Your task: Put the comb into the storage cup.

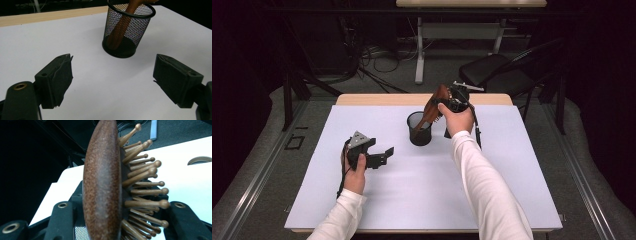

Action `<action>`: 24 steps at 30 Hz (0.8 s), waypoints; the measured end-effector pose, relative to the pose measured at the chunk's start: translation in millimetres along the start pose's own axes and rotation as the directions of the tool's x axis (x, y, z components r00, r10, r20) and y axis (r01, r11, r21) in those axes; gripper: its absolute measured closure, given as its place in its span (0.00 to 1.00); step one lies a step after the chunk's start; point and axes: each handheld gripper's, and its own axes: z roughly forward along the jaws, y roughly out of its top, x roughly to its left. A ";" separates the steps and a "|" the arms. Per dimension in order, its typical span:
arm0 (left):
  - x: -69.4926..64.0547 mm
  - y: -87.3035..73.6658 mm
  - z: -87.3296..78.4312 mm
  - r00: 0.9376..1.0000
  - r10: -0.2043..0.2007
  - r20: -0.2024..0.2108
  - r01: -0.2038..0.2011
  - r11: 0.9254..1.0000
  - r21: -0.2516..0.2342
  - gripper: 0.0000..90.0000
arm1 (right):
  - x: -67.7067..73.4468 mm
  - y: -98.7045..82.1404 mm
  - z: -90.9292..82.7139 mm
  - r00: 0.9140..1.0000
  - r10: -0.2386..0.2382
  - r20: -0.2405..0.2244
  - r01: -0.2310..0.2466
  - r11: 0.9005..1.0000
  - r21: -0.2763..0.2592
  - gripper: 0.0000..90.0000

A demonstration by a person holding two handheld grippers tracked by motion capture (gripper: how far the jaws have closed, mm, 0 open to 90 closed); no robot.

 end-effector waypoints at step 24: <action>-0.3 -0.9 1.6 1.000 0.003 0.000 -0.003 1.000 0.008 0.18 | -14.1 -1.4 -0.6 0.999 0.034 -0.020 -0.034 0.999 0.007 0.50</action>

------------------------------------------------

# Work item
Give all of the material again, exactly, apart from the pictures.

# Output of the exercise
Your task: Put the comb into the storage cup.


Action `<action>`: 24 steps at 30 Hz (0.8 s), waypoints; the measured end-effector pose, relative to the pose measured at the chunk's start: translation in millimetres along the start pose's own axes and rotation as the directions of the tool's x axis (x, y, z components r00, r10, r20) and y axis (r01, r11, r21) in those axes; gripper: its absolute measured closure, given as its place in its span (0.00 to 1.00); step one lies a step after the chunk's start; point and axes: each handheld gripper's, and its own axes: z roughly forward along the jaws, y roughly out of its top, x roughly to its left. A ";" separates the steps and a "|" the arms. Per dimension in order, its typical span:
arm0 (left):
  - x: -69.4926..64.0547 mm
  - y: -87.3035..73.6658 mm
  - z: -87.3296..78.4312 mm
  - r00: 0.9376..1.0000
  - r10: -0.2043..0.2007
  - r20: -0.2024..0.2108
  - r01: -0.2038..0.2011
  - r11: 0.9254..1.0000
  - r21: -0.2516..0.2342
  - gripper: 0.0000..90.0000
arm1 (right):
  - x: -67.7067..73.4468 mm
  - y: -98.7045..82.1404 mm
  - z: -90.9292..82.7139 mm
  - r00: 0.9140..1.0000
  - r10: -0.2386..0.2382
  - r20: -0.2405..0.2244
  - r01: -0.2310..0.2466
  - r11: 0.9005..1.0000
  - r21: -0.2763..0.2592
  - gripper: 0.0000..90.0000

A demonstration by a person holding two handheld grippers tracked by motion capture (gripper: how far the jaws have closed, mm, 0 open to 90 closed); no robot.

 end-effector waypoints at step 24: <action>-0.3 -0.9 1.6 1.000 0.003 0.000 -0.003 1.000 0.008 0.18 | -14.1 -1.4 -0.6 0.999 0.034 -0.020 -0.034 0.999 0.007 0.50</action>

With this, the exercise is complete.